* _Task goal_
Search each line below for "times", then return the lines where it appears.

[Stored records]
....

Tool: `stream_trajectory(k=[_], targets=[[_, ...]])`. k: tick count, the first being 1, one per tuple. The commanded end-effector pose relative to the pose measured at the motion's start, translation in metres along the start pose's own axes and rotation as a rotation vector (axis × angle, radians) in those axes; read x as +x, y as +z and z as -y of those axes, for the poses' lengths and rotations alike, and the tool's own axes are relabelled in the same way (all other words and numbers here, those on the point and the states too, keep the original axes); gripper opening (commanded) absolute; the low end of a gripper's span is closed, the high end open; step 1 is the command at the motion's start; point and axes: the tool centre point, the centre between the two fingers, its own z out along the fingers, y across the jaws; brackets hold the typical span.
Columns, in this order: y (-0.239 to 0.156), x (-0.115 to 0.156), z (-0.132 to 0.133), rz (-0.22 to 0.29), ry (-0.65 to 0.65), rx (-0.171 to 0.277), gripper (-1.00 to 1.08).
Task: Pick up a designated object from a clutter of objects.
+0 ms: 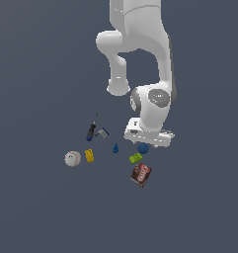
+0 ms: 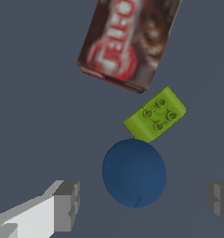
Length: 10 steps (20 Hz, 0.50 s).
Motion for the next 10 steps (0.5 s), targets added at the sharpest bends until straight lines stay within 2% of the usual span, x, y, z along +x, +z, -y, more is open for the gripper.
stream_trajectory(k=[1, 10], targets=[[0.011, -0.001, 0.0, 0.001, 0.0, 0.0, 1.0], [0.038, 0.0, 0.0, 0.0, 0.002, 0.0, 1.0]])
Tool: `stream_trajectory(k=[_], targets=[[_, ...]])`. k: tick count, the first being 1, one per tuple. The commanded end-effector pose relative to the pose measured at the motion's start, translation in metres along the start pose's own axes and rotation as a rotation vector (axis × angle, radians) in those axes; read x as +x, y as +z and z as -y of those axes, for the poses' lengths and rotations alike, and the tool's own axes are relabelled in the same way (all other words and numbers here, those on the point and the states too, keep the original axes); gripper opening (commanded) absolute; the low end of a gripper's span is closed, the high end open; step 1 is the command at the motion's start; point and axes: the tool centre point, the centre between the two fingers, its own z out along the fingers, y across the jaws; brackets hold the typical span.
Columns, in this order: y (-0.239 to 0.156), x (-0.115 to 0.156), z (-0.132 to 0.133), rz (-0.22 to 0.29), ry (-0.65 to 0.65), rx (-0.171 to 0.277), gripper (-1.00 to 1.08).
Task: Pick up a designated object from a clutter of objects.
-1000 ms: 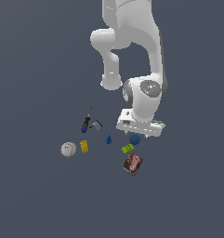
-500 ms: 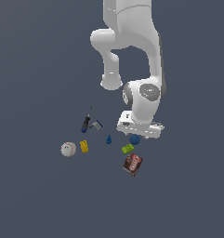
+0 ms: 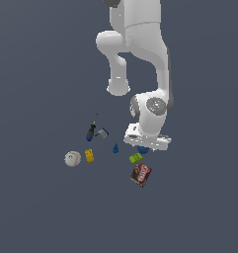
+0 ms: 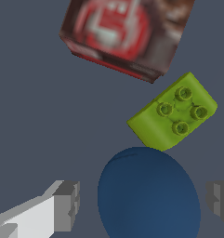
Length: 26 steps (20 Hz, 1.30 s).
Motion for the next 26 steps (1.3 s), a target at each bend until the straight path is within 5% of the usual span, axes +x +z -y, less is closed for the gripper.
stream_trajectory(k=[1, 2, 16, 26], targets=[[0.002, 0.001, 0.0, -0.001, 0.0, 0.001, 1.0], [0.002, 0.001, 0.0, -0.001, 0.0, 0.001, -1.0], [-0.003, 0.003, -0.001, -0.002, -0.001, 0.001, -1.0], [-0.053, 0.027, -0.025, -0.001, -0.001, 0.002, -1.0]])
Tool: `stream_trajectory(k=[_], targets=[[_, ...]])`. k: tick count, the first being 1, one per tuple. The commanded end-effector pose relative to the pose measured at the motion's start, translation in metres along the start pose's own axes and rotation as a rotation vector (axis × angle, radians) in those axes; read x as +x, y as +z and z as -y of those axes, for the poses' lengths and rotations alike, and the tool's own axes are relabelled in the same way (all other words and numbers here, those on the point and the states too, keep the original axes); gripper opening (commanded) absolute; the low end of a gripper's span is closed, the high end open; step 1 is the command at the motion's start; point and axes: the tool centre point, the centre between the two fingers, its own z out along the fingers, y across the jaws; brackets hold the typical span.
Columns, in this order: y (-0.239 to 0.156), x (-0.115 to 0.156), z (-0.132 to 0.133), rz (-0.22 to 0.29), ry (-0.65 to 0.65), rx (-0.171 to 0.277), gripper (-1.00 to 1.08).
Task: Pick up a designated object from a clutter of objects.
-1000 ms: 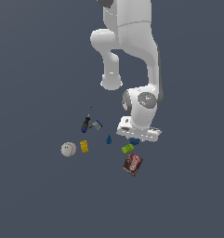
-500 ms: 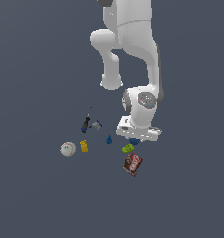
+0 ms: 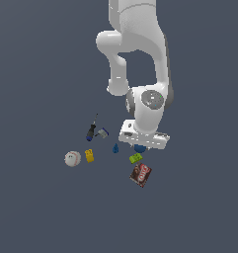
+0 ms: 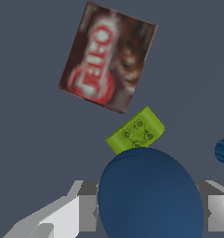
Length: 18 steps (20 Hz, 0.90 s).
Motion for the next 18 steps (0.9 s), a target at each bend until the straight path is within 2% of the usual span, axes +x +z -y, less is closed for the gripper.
stream_trajectory(k=[1, 18], targets=[[-0.019, 0.009, -0.008, -0.001, 0.0, 0.001, -1.0], [-0.179, 0.09, -0.082, -0.001, 0.0, 0.002, -1.0]])
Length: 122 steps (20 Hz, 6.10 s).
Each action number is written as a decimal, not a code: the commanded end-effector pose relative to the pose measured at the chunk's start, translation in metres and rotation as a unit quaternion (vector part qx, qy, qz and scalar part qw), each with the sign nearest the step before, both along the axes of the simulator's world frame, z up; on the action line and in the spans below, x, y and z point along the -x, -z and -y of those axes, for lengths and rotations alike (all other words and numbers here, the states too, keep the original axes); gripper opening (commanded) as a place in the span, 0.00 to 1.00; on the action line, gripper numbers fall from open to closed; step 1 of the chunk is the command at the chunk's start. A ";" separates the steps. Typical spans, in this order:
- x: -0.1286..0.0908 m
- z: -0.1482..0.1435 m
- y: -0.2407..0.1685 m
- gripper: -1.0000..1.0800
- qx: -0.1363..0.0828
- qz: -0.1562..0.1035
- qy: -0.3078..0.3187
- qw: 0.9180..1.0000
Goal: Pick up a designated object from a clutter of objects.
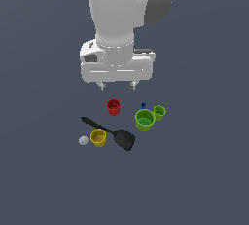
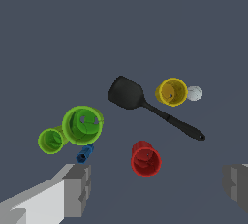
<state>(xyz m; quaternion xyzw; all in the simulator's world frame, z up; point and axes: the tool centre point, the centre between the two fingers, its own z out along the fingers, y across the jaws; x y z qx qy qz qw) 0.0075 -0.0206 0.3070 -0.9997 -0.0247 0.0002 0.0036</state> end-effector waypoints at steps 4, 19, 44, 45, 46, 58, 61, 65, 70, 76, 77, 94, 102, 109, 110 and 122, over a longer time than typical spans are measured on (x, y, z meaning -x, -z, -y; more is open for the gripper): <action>-0.015 0.012 0.024 0.96 0.000 0.000 -0.033 0.999; -0.060 0.064 0.138 0.96 0.002 0.001 -0.176 0.984; -0.070 0.096 0.224 0.96 0.003 0.001 -0.255 0.967; -0.070 0.096 0.229 0.96 0.003 0.001 -0.256 0.967; -0.070 0.095 0.235 0.96 0.003 0.001 -0.256 0.967; -0.070 0.096 0.260 0.00 0.003 0.001 -0.257 0.966; -0.070 0.096 0.260 0.00 0.003 0.001 -0.257 0.966; -0.070 0.096 0.260 0.00 0.003 0.001 -0.257 0.966; -0.070 0.096 0.256 0.00 0.004 0.001 -0.256 0.967; -0.064 0.091 0.236 0.00 0.004 0.001 -0.256 0.967; -0.063 0.090 0.231 0.00 0.004 0.001 -0.256 0.967; -0.024 0.054 0.071 0.00 0.004 0.001 -0.257 0.967; -0.003 0.034 -0.022 0.00 0.004 0.001 -0.257 0.967; 0.010 0.020 -0.086 0.00 0.004 0.001 -0.257 0.967; 0.011 0.019 -0.093 0.00 0.004 0.001 -0.257 0.967; 0.016 0.010 -0.132 0.00 0.004 0.001 -0.257 0.966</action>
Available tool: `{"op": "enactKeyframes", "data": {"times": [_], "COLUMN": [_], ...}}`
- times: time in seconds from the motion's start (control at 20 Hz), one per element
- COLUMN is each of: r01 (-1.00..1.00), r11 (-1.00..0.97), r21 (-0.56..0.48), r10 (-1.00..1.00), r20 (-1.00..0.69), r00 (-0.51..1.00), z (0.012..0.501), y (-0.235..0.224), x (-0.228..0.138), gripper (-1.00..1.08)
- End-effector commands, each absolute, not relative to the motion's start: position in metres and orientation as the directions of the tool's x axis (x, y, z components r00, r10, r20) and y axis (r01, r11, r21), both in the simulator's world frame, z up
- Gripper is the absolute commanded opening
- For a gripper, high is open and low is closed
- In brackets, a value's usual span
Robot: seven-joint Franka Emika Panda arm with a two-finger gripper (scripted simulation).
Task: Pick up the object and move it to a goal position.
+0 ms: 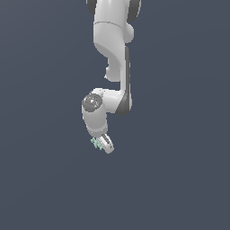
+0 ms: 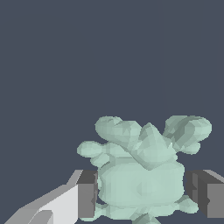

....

* _Final answer_
Available tool: `{"op": "enactKeyframes", "data": {"times": [_], "COLUMN": [_], ...}}`
- times: time in seconds from the motion's start (control at 20 Hz), one per element

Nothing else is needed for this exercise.